*** Opening of Data to process ***

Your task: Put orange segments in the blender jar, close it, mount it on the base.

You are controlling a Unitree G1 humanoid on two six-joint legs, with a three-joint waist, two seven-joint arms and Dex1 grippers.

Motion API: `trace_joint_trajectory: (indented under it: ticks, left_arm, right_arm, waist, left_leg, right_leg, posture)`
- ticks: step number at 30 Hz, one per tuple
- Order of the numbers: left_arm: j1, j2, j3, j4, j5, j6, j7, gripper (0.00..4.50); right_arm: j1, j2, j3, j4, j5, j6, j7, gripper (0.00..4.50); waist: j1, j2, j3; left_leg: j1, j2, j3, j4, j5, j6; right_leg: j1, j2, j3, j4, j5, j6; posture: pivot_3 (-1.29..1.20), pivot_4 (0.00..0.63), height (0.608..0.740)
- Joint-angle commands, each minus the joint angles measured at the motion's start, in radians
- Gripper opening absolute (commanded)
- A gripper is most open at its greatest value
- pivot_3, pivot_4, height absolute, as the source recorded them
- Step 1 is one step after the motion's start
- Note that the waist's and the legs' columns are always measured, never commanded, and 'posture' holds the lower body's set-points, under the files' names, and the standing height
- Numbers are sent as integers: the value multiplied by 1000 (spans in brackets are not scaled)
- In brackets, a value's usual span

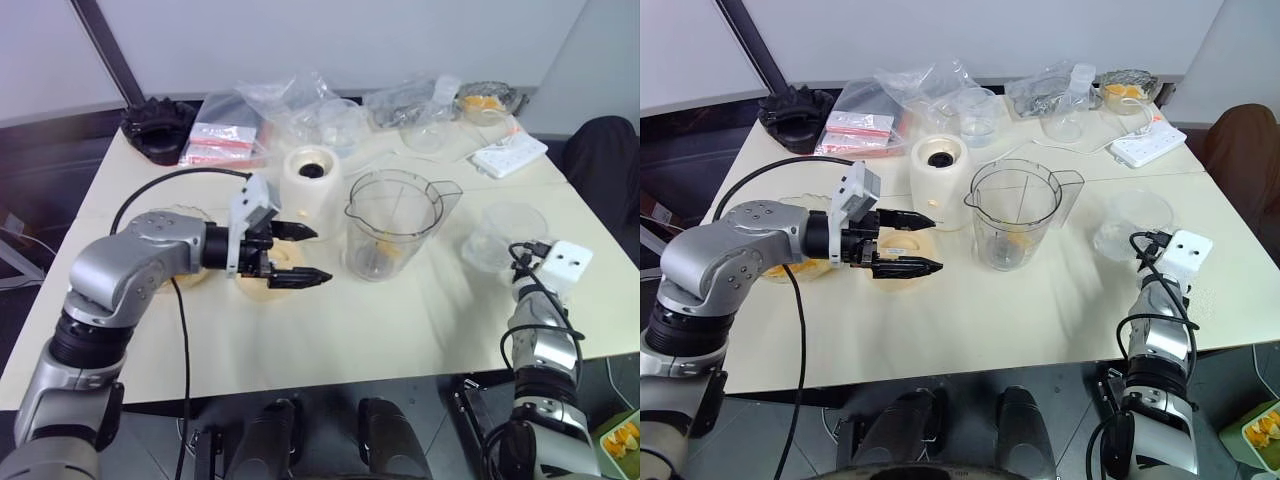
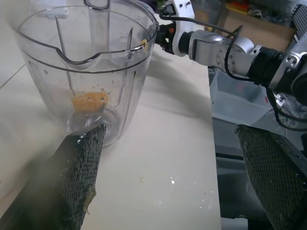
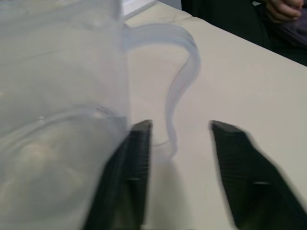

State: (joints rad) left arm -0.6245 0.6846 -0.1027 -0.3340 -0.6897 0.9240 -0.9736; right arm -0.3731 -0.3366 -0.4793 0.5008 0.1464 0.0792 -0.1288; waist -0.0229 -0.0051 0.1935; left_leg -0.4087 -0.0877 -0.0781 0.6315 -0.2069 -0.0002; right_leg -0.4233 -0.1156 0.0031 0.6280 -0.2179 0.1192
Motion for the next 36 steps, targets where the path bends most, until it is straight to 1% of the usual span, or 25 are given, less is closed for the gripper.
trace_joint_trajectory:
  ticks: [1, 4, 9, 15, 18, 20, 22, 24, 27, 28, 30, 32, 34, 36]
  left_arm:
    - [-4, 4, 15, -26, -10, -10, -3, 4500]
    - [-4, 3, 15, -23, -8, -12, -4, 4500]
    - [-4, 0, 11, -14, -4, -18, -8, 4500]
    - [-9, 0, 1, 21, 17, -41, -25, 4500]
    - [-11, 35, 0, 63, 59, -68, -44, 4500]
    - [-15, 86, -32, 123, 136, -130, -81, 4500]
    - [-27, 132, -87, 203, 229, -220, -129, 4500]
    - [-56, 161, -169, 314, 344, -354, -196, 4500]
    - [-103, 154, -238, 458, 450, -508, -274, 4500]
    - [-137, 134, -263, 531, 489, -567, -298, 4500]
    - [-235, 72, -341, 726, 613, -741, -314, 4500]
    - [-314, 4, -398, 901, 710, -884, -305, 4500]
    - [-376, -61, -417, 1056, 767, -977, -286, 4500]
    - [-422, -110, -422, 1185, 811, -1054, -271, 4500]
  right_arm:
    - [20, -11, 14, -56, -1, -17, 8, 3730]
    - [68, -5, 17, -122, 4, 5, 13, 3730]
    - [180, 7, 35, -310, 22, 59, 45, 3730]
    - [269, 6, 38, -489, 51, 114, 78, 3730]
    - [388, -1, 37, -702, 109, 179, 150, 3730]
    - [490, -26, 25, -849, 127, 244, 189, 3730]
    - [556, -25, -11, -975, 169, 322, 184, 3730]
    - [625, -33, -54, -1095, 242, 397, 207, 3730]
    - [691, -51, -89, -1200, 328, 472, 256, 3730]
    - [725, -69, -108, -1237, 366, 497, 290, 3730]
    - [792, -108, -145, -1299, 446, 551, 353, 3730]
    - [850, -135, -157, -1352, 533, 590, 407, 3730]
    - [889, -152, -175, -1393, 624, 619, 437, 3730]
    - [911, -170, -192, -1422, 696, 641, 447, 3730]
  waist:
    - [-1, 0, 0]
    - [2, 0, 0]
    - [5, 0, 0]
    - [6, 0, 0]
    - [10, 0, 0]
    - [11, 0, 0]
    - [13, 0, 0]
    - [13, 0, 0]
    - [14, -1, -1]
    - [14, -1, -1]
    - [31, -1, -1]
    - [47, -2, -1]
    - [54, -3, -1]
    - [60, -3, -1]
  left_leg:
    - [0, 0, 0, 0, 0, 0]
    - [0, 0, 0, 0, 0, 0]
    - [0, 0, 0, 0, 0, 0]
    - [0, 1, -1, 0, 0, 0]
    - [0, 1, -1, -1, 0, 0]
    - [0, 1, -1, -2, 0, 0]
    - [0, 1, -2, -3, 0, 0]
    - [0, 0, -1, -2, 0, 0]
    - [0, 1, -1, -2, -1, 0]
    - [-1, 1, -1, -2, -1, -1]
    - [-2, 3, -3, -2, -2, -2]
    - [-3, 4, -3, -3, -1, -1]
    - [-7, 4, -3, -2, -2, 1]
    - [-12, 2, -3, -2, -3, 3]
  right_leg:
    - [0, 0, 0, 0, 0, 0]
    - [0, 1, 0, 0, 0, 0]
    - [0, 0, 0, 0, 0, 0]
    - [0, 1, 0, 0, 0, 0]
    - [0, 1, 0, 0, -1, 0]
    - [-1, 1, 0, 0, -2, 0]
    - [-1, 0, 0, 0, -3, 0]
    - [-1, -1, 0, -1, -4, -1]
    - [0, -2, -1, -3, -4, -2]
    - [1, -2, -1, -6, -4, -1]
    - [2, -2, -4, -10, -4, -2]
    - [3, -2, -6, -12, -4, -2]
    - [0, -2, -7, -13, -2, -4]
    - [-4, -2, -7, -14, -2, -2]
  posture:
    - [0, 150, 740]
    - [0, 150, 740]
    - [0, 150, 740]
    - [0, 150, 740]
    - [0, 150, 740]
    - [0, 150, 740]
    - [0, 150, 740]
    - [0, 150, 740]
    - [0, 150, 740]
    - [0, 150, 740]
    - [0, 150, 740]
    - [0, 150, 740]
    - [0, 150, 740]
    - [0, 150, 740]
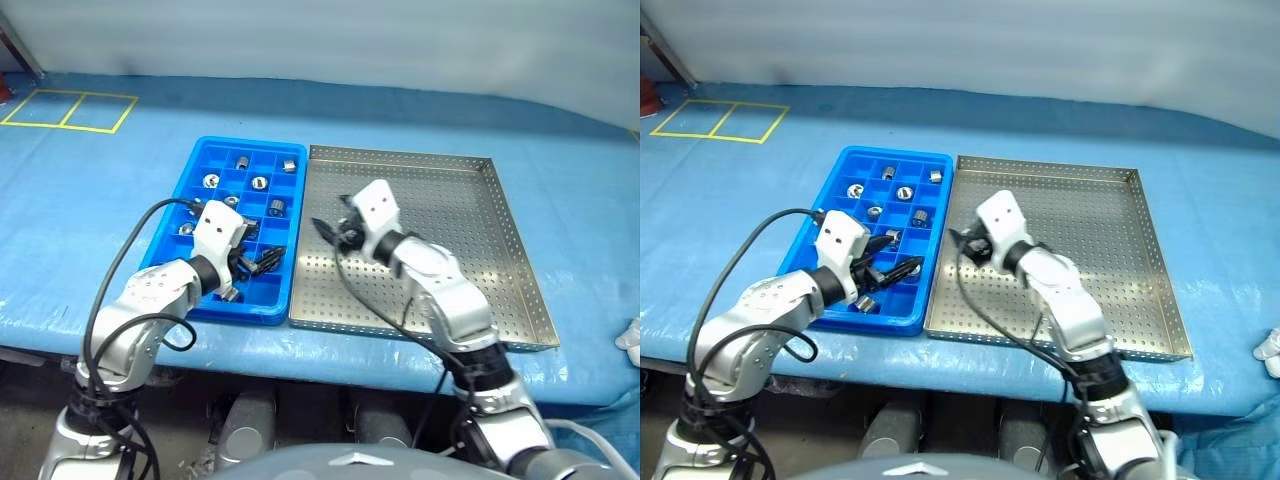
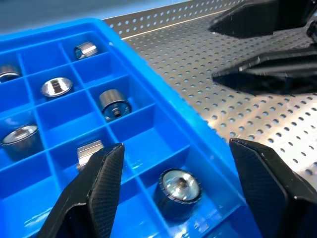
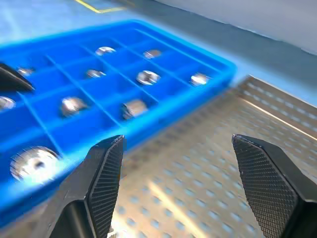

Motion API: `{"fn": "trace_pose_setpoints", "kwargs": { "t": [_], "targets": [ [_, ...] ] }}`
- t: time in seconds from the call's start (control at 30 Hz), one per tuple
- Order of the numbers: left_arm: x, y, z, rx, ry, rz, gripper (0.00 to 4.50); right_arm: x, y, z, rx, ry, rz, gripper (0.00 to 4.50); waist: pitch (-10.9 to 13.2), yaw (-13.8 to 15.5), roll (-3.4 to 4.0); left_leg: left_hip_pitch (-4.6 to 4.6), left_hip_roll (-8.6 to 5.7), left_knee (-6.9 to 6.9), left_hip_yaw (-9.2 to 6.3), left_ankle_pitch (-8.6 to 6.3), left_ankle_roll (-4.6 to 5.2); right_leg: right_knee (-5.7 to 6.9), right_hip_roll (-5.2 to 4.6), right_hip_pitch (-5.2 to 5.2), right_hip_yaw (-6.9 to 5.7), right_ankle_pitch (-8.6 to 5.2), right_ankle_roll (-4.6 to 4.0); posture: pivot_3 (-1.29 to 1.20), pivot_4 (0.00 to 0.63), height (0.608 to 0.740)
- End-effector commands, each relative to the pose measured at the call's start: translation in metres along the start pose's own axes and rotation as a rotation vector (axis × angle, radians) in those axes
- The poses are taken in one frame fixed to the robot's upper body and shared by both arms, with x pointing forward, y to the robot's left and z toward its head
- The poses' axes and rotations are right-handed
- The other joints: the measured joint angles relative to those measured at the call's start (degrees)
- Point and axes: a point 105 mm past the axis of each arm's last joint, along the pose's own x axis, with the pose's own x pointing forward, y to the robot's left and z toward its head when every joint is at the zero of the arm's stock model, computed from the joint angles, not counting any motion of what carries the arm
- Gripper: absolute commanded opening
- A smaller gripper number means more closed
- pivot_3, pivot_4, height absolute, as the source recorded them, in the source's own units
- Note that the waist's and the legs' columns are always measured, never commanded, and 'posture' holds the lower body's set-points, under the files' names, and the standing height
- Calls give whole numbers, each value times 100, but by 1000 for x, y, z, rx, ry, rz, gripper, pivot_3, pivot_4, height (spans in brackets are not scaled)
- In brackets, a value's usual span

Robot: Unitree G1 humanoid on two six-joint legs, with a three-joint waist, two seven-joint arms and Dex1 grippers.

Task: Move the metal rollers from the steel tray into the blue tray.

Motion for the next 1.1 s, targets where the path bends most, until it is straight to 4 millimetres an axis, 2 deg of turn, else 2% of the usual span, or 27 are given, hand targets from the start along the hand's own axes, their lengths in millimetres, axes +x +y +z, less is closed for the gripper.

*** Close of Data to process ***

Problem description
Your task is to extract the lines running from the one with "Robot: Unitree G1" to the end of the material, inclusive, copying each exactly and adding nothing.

Answer space
Robot: Unitree G1 humanoid on two six-joint legs, with a three-joint waist, two seven-joint arms and Dex1 grippers.

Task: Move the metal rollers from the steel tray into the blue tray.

Motion for the next 1.1 s, targets where the path bends most, until it is straight to 4 millimetres an axis, 2 deg of turn, else 2% of the usual span, or 27 are given, hand targets from the start along the hand's own axes, their lengths in millimetres, axes +x +y +z, less is closed for the gripper.

With that, the exercise is finished.